Given records:
----
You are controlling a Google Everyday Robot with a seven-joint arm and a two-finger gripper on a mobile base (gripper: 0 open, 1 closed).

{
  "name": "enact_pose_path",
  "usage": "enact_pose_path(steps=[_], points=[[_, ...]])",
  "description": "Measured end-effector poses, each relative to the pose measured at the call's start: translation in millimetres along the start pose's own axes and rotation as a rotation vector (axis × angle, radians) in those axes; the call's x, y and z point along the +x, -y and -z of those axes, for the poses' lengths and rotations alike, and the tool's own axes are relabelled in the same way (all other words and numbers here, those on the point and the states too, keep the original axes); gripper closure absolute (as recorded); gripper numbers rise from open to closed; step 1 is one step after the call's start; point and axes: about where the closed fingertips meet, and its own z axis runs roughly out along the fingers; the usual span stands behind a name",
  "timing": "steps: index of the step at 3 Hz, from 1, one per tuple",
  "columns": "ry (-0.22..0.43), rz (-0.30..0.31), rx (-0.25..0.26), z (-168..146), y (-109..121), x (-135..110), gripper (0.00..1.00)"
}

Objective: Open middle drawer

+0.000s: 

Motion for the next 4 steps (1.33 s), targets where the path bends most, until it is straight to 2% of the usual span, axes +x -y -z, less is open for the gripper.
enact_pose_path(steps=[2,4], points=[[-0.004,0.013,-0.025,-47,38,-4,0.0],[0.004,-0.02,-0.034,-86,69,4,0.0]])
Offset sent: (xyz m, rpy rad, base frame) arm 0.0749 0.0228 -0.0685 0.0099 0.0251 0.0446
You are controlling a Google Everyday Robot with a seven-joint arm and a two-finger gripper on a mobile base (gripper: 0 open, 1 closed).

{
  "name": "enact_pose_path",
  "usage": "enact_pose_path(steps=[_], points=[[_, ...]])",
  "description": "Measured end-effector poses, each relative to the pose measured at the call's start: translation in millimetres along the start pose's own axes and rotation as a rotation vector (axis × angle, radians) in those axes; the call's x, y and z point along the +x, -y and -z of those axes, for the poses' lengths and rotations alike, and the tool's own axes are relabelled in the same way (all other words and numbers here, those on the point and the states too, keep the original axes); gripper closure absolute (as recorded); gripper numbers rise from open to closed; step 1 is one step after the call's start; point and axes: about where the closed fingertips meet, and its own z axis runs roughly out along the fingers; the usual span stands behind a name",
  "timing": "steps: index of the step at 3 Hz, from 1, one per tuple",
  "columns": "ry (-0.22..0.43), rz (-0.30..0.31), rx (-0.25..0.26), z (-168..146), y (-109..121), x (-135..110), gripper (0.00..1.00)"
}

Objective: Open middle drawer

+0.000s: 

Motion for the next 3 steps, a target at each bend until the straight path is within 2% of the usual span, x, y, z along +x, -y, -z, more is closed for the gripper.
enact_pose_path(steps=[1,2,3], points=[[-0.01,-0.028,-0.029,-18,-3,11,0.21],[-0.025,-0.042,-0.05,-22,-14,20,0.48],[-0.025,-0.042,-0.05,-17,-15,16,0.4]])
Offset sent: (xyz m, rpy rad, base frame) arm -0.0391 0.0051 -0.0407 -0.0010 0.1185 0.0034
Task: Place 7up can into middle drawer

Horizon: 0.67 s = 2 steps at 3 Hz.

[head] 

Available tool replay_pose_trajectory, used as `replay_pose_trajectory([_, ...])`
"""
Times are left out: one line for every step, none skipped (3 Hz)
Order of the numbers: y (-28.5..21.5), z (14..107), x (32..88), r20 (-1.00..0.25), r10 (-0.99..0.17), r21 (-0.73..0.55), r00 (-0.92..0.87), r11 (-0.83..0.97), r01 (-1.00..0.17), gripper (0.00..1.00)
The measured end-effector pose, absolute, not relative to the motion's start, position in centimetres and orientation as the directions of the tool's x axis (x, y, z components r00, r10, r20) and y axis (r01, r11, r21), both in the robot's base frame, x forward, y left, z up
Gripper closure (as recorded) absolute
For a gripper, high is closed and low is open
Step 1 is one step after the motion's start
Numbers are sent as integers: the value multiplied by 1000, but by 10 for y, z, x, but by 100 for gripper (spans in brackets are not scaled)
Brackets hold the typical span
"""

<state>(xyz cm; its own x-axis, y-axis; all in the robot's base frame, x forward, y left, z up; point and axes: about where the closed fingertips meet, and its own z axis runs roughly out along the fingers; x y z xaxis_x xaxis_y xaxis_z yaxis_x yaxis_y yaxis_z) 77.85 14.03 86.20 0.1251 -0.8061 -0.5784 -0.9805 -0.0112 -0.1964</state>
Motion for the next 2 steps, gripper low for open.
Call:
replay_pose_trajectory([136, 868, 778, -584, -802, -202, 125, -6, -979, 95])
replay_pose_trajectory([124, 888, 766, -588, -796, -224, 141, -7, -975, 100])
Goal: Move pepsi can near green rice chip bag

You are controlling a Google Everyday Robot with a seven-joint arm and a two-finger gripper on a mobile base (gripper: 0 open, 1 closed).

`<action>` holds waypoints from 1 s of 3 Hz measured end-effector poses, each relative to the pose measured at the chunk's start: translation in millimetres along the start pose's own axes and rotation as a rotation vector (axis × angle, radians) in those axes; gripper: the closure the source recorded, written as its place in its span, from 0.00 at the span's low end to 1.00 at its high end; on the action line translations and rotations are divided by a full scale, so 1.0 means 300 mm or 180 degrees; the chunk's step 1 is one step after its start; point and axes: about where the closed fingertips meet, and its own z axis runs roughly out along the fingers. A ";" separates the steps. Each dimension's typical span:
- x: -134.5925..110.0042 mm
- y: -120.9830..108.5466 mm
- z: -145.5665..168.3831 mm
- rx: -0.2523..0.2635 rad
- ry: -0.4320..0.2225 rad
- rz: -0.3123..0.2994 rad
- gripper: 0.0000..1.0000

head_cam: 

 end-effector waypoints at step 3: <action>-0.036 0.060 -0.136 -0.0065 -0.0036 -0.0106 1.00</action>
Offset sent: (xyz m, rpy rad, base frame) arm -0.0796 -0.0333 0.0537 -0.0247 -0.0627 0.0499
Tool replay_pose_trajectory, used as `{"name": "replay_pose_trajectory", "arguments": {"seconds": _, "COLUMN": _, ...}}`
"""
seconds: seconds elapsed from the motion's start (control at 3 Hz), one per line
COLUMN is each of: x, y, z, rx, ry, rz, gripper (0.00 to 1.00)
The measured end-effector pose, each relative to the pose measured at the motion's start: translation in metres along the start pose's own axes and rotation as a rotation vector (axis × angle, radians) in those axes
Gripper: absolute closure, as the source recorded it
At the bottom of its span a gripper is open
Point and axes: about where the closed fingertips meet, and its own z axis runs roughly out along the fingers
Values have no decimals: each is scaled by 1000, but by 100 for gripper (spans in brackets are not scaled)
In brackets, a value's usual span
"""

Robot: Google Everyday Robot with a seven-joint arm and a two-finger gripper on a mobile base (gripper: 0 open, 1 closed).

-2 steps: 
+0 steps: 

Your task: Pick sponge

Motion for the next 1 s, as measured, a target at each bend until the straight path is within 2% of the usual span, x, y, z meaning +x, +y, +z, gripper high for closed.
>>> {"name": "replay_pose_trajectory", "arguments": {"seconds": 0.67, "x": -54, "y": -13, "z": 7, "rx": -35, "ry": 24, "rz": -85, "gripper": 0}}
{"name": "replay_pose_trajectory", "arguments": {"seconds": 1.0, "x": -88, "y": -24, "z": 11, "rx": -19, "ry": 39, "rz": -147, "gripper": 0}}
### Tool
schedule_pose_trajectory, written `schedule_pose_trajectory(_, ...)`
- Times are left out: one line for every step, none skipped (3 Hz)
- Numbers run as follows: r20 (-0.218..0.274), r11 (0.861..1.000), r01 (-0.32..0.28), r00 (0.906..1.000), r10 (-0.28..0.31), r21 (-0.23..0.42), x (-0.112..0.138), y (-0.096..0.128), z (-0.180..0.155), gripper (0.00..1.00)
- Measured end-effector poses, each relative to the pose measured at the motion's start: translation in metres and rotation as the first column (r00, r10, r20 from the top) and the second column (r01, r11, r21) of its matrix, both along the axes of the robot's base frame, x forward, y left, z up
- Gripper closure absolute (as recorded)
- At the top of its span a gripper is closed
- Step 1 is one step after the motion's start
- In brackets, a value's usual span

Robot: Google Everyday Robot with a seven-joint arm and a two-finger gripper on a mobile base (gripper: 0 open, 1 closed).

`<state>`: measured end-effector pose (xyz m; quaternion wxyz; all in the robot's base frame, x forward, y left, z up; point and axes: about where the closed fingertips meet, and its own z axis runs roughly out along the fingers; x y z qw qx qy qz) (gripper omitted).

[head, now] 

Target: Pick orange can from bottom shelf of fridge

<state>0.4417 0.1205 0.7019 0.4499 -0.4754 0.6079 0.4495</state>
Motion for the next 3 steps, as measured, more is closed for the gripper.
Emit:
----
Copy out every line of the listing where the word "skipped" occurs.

Answer section:
Times are left out: one line for every step, none skipped (3 Hz)
- Times are left out: one line for every step, none skipped (3 Hz)

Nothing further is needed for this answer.